(WORK TO BE COMPLETED) Pull out every line in the data that has the string "black" in it.

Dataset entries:
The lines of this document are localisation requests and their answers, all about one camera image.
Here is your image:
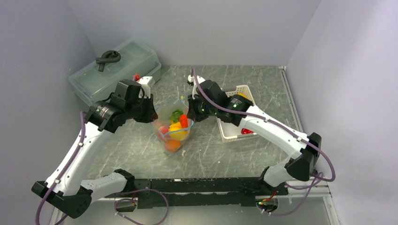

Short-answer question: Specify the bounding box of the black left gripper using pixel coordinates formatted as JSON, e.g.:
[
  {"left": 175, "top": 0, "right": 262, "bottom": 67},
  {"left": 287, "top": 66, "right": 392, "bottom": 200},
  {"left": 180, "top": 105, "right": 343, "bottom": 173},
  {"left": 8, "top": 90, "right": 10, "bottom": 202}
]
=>
[{"left": 125, "top": 93, "right": 159, "bottom": 123}]

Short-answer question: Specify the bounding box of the orange toy carrot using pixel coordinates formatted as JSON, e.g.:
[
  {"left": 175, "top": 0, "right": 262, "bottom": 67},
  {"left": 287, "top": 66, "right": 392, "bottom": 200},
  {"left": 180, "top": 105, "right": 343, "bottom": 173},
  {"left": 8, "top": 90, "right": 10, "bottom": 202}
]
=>
[{"left": 179, "top": 114, "right": 189, "bottom": 128}]

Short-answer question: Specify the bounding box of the pink toy peach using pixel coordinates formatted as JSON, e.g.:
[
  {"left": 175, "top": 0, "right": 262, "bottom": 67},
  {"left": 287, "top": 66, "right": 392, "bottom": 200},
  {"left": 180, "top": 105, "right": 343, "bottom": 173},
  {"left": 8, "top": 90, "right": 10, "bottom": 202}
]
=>
[{"left": 158, "top": 125, "right": 169, "bottom": 138}]

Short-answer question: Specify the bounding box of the clear zip top bag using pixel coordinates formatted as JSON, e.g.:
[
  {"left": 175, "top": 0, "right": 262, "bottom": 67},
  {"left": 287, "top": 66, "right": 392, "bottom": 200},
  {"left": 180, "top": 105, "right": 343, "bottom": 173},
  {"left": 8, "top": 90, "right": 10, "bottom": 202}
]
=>
[{"left": 151, "top": 97, "right": 194, "bottom": 153}]

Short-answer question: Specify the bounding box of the yellow toy lemon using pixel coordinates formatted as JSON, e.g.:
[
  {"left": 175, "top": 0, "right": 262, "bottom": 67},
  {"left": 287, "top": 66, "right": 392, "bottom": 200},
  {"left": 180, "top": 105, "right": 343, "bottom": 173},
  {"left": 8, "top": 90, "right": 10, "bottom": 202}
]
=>
[
  {"left": 168, "top": 129, "right": 188, "bottom": 141},
  {"left": 237, "top": 92, "right": 248, "bottom": 99}
]

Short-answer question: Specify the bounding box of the orange toy orange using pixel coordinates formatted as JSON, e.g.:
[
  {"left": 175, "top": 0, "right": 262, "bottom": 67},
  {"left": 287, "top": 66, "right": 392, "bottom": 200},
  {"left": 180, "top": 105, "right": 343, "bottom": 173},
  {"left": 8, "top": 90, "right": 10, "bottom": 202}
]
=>
[{"left": 164, "top": 140, "right": 181, "bottom": 152}]

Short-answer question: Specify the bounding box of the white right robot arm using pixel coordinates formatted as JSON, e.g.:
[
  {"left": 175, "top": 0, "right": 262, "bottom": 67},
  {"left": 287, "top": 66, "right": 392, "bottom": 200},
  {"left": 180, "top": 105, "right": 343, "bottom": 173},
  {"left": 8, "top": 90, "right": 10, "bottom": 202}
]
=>
[{"left": 187, "top": 76, "right": 321, "bottom": 195}]

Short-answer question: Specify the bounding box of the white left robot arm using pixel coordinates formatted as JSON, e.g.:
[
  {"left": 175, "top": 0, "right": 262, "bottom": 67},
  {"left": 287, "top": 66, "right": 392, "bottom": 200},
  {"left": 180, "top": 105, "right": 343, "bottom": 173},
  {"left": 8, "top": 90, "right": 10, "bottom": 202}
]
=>
[{"left": 32, "top": 76, "right": 158, "bottom": 218}]

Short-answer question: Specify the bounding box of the green toy vegetable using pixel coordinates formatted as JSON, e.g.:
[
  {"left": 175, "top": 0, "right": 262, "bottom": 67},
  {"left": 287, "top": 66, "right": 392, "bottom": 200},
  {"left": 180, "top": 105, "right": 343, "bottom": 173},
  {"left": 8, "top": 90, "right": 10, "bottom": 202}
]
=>
[{"left": 169, "top": 109, "right": 183, "bottom": 124}]

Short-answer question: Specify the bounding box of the white perforated plastic basket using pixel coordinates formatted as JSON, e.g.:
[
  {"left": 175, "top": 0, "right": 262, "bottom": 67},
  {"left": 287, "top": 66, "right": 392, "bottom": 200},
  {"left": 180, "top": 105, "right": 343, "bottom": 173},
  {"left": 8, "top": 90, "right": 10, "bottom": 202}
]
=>
[{"left": 216, "top": 84, "right": 262, "bottom": 143}]

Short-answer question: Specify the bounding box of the red toy pepper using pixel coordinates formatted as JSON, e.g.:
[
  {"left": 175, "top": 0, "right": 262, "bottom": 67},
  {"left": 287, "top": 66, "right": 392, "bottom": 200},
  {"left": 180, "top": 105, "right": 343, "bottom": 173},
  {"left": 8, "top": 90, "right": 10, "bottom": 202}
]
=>
[{"left": 241, "top": 128, "right": 253, "bottom": 135}]

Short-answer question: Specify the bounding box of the green lidded storage box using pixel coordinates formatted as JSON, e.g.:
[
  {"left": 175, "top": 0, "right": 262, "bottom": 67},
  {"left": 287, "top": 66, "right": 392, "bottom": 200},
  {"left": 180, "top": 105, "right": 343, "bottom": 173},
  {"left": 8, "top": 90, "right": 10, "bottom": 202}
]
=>
[{"left": 69, "top": 39, "right": 161, "bottom": 105}]

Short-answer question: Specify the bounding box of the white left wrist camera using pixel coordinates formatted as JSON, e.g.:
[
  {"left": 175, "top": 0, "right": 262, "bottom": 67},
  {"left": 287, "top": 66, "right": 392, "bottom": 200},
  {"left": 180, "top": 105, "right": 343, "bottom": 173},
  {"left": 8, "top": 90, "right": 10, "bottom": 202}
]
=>
[{"left": 137, "top": 76, "right": 155, "bottom": 98}]

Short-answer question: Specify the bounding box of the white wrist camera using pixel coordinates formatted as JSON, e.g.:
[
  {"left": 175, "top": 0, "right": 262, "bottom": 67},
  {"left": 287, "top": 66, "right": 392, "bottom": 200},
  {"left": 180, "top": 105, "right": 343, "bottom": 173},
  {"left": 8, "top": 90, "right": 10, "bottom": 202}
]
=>
[
  {"left": 137, "top": 76, "right": 155, "bottom": 98},
  {"left": 187, "top": 75, "right": 205, "bottom": 97}
]

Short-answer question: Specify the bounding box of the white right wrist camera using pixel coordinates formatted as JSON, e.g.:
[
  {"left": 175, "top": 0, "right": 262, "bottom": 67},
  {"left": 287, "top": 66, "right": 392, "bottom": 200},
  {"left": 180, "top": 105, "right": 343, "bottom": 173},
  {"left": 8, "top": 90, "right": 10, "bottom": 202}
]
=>
[{"left": 187, "top": 75, "right": 205, "bottom": 97}]

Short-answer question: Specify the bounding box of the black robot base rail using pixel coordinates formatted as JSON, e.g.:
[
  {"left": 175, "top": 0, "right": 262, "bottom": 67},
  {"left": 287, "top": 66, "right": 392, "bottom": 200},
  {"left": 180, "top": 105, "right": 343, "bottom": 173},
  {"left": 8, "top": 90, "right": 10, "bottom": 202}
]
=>
[{"left": 106, "top": 177, "right": 288, "bottom": 209}]

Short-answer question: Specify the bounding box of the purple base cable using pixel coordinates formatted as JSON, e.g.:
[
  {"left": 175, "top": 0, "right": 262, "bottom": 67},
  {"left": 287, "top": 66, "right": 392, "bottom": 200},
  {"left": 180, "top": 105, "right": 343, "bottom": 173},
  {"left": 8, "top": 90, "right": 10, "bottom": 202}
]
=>
[{"left": 114, "top": 190, "right": 169, "bottom": 225}]

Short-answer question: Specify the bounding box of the aluminium frame rail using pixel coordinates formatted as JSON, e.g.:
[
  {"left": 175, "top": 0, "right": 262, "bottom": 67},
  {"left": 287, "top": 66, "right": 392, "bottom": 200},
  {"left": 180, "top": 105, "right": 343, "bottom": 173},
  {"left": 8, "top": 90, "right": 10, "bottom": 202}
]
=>
[{"left": 278, "top": 66, "right": 327, "bottom": 191}]

(EXERCISE SOLUTION)
Short-answer question: Specify the bounding box of the black left gripper using pixel coordinates formatted as JSON, e.g.:
Short-answer question: Specify the bounding box of the black robot base rail using pixel coordinates formatted as JSON, e.g.:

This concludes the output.